((

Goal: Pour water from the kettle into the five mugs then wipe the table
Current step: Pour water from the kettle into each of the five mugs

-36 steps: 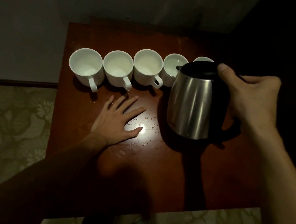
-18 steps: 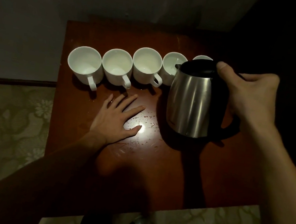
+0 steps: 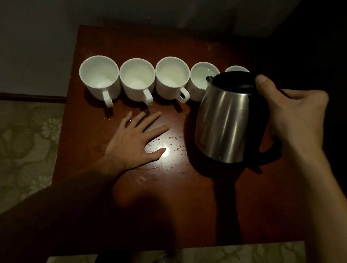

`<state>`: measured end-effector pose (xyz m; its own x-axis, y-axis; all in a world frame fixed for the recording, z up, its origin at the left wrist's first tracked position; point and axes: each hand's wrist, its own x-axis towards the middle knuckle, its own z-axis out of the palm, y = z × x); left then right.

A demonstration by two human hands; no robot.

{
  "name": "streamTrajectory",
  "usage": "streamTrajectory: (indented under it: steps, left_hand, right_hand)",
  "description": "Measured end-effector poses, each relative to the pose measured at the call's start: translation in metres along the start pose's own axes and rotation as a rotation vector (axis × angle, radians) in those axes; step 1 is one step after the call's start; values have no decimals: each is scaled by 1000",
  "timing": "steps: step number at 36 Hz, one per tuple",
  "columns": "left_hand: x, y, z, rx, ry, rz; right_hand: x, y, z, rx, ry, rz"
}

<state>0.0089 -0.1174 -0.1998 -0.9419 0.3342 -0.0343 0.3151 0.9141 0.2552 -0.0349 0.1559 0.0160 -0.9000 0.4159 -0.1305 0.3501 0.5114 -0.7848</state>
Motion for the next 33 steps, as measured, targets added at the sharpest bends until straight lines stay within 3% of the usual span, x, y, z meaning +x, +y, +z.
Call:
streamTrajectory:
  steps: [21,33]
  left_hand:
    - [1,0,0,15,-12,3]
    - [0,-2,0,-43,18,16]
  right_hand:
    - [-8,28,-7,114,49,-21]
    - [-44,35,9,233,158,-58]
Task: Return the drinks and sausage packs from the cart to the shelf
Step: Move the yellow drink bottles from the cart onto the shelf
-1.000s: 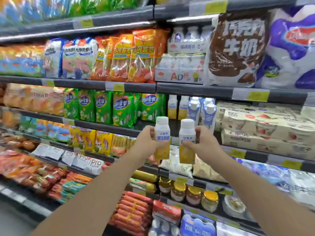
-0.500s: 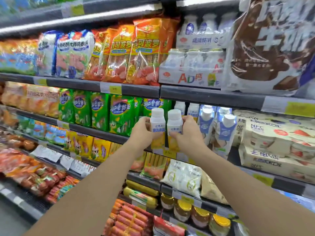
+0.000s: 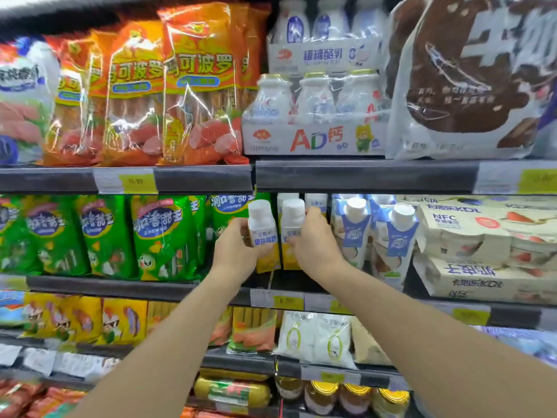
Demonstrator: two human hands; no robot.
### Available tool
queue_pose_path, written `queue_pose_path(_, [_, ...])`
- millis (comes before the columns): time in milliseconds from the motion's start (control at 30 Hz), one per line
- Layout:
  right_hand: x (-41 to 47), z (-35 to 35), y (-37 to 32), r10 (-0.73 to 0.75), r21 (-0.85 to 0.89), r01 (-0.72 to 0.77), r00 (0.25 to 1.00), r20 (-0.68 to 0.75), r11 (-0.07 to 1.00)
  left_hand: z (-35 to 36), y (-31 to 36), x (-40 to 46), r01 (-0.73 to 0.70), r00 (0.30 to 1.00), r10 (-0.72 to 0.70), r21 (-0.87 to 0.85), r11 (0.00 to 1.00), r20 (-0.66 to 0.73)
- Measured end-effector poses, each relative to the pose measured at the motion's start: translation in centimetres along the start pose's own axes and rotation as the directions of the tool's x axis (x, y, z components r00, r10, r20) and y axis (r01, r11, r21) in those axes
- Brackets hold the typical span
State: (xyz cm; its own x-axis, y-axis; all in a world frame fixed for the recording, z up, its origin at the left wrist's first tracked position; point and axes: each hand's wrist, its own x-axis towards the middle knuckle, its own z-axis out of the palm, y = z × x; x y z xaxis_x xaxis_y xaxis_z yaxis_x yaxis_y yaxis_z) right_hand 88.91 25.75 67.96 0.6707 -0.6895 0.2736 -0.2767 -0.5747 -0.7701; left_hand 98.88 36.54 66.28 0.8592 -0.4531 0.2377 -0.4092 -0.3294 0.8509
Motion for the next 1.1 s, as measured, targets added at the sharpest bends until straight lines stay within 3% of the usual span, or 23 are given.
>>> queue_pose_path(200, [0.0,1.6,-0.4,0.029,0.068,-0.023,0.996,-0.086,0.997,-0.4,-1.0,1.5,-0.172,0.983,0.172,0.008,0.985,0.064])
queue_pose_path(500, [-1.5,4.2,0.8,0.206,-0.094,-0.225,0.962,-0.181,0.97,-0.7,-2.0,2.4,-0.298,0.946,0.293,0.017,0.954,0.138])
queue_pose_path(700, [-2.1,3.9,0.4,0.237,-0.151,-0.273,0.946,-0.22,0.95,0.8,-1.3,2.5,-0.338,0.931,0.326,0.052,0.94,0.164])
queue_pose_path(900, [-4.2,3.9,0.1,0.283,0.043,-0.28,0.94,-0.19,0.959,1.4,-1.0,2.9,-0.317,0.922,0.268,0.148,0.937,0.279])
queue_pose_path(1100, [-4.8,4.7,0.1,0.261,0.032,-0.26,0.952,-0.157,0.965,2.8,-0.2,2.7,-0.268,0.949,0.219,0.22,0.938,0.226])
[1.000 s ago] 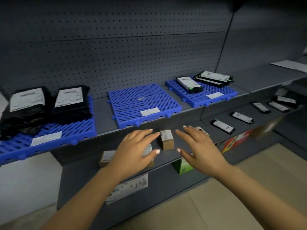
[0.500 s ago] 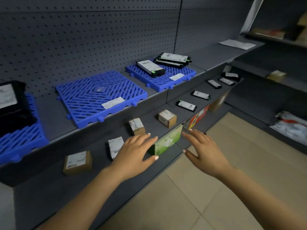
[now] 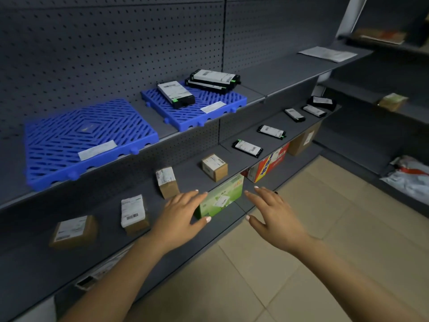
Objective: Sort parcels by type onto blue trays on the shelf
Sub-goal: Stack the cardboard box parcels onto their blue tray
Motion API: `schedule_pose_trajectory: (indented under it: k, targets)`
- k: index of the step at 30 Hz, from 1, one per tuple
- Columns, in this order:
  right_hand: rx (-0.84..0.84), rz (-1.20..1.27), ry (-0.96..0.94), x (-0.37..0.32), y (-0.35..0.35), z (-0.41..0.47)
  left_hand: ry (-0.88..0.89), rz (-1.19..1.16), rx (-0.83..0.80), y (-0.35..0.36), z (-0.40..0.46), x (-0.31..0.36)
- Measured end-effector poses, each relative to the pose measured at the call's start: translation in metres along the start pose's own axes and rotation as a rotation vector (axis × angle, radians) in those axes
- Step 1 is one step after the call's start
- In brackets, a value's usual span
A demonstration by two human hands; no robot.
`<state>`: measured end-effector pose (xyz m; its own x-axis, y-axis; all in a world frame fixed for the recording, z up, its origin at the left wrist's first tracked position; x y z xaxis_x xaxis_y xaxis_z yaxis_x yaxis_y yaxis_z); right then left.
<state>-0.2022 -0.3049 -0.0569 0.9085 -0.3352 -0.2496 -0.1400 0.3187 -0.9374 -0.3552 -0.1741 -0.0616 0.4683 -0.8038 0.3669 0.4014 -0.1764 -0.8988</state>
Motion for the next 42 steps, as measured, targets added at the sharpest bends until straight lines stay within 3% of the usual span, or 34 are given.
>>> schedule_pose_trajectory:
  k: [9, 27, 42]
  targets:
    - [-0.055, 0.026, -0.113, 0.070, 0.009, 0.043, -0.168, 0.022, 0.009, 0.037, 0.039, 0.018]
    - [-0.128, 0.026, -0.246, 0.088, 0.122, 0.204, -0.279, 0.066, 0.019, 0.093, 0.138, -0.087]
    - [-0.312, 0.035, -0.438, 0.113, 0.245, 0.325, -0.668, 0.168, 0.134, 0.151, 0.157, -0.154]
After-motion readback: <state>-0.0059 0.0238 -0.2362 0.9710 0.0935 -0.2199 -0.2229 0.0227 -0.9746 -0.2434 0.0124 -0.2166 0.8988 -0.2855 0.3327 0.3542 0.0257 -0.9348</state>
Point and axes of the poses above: each hand's wrist, its own z-axis towards the middle knuckle, its own y-axis out of the palm, x = y × z, the point moved 9 cm from there along z, towards the middle knuckle, and after that the axes turned 13 degrees about x, right-handed, at the moved point
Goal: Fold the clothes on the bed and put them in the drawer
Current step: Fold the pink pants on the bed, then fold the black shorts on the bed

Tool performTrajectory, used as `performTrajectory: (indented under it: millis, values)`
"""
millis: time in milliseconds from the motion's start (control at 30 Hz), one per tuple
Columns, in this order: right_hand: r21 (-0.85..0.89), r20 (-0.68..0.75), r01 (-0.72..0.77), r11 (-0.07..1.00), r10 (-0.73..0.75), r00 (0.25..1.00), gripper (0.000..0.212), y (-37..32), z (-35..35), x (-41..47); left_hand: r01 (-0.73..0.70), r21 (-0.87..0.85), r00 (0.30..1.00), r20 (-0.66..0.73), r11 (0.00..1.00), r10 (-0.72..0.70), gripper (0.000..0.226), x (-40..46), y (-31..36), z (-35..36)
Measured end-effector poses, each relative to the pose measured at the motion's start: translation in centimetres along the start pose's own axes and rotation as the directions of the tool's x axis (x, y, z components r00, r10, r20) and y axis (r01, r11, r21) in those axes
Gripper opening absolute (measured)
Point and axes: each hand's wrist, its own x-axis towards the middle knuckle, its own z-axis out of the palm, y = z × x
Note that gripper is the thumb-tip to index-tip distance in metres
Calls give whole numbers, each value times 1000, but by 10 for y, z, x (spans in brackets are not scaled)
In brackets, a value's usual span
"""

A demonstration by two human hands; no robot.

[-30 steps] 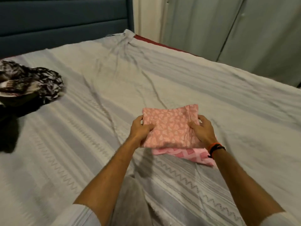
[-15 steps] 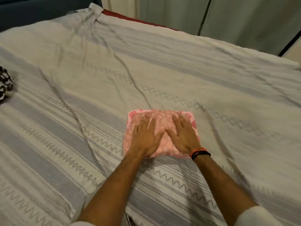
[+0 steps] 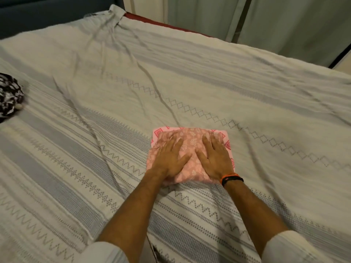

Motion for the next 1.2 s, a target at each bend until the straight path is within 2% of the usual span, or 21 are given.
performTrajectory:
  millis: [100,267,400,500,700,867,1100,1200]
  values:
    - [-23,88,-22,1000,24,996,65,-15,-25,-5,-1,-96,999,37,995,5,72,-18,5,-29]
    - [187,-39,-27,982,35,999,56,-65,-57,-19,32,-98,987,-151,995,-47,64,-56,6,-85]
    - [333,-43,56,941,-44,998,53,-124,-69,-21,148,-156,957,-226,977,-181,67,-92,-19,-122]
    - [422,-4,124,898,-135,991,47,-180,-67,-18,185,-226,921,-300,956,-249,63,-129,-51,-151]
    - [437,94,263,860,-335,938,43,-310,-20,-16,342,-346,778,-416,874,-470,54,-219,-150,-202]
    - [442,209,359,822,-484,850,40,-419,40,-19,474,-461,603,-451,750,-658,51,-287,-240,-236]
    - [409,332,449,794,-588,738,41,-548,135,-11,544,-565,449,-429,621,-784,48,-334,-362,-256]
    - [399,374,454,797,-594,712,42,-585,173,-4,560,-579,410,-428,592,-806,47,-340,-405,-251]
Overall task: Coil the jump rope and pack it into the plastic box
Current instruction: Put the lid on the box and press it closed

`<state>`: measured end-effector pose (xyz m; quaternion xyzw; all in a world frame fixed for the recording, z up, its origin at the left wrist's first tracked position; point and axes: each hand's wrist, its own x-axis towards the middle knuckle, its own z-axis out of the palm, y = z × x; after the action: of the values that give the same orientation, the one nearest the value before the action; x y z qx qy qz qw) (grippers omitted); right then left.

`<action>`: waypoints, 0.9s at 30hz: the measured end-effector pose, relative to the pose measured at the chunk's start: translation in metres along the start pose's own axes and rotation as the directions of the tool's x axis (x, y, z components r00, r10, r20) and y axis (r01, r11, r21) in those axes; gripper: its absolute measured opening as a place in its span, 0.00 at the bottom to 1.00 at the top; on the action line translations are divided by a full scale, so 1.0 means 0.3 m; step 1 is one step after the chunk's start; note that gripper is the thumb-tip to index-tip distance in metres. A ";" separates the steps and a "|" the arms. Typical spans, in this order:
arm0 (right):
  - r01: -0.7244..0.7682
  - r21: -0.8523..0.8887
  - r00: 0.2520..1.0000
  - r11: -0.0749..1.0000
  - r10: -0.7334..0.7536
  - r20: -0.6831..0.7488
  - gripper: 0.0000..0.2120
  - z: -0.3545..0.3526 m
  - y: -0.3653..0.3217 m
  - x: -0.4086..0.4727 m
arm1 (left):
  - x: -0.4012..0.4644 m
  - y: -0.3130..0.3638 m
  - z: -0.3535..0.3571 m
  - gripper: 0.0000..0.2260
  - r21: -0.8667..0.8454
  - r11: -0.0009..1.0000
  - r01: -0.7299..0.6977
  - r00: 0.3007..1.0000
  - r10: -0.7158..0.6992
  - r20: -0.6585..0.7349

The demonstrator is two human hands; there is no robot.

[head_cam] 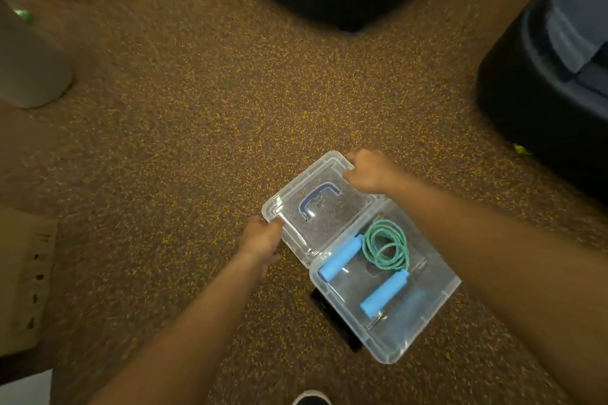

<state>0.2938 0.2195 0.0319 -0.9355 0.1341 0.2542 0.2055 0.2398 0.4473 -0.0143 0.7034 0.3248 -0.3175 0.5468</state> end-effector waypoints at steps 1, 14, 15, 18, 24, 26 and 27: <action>-0.009 -0.029 1.000 1.000 0.010 0.015 0.19 0.012 0.003 0.017 | 0.010 -0.004 0.002 0.31 -0.006 1.000 0.005 1.000 -0.005 0.003; -0.138 -0.159 0.978 0.978 0.160 0.133 0.24 0.072 0.000 0.093 | 0.084 -0.041 0.002 0.12 0.117 0.991 -0.068 0.995 0.075 -0.063; -0.138 -0.158 0.977 0.978 0.160 0.137 0.24 0.073 -0.002 0.092 | 0.083 -0.040 0.004 0.12 0.076 0.996 -0.053 0.997 0.057 -0.054; -0.157 -0.088 0.978 0.984 0.167 0.121 0.22 0.055 -0.011 0.083 | 0.081 -0.035 0.003 0.08 -0.035 0.999 -0.026 0.999 0.025 -0.027; -0.212 0.246 0.977 0.946 0.200 0.073 0.26 0.011 -0.030 0.072 | 0.046 0.026 -0.027 0.10 -0.329 0.944 -0.023 0.996 -0.005 -0.085; -0.183 0.363 0.983 0.914 0.177 0.052 0.26 0.010 -0.029 0.070 | 0.034 0.043 -0.044 0.13 -0.443 0.897 -0.004 0.995 -0.039 -0.088; -0.171 0.454 0.984 0.875 0.171 0.042 0.24 0.010 -0.030 0.068 | 0.029 0.049 -0.055 0.14 -0.482 0.876 0.003 0.995 -0.052 -0.088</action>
<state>0.3129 0.2258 0.0217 -0.8456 0.2719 0.2332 0.3958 0.2583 0.4616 -0.0096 0.5555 0.4299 -0.1997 0.6832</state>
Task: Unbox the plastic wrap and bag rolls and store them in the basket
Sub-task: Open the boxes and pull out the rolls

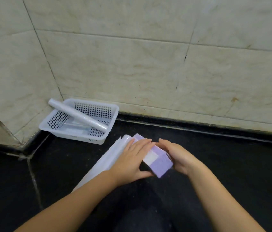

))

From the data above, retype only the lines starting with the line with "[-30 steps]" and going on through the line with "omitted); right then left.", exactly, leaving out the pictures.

[-30 steps] 
[-15 steps] 
[+0 steps] 

Motion for the next 1.2 s, a target at each bend until the straight path is within 2% of the usual span, or 21 are given.
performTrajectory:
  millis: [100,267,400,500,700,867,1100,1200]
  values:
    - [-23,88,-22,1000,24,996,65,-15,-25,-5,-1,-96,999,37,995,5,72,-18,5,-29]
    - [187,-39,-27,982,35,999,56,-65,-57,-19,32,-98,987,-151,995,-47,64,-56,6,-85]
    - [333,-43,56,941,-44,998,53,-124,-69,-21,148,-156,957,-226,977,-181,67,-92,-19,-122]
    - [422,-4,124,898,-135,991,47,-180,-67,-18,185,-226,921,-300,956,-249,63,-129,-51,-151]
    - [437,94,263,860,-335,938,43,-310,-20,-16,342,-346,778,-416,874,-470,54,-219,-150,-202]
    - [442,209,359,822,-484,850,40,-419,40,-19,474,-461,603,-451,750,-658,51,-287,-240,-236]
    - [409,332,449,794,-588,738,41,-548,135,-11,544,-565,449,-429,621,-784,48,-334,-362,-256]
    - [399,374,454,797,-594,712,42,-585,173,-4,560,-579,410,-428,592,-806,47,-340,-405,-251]
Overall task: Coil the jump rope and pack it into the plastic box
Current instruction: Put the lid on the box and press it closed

`<state>`: measured end-effector pose (xyz m; quaternion xyzw; all in a world frame fixed for the recording, z up, its origin at the left wrist's first tracked position; point and axes: each hand's wrist, its own x-axis towards the middle knuckle, its own z-axis out of the palm, y = z × x; after the action: of the values that give the same orientation, the one nearest the value before the action; x y z qx qy qz qw) (grippers omitted); right then left.

The work on this exercise has been finished.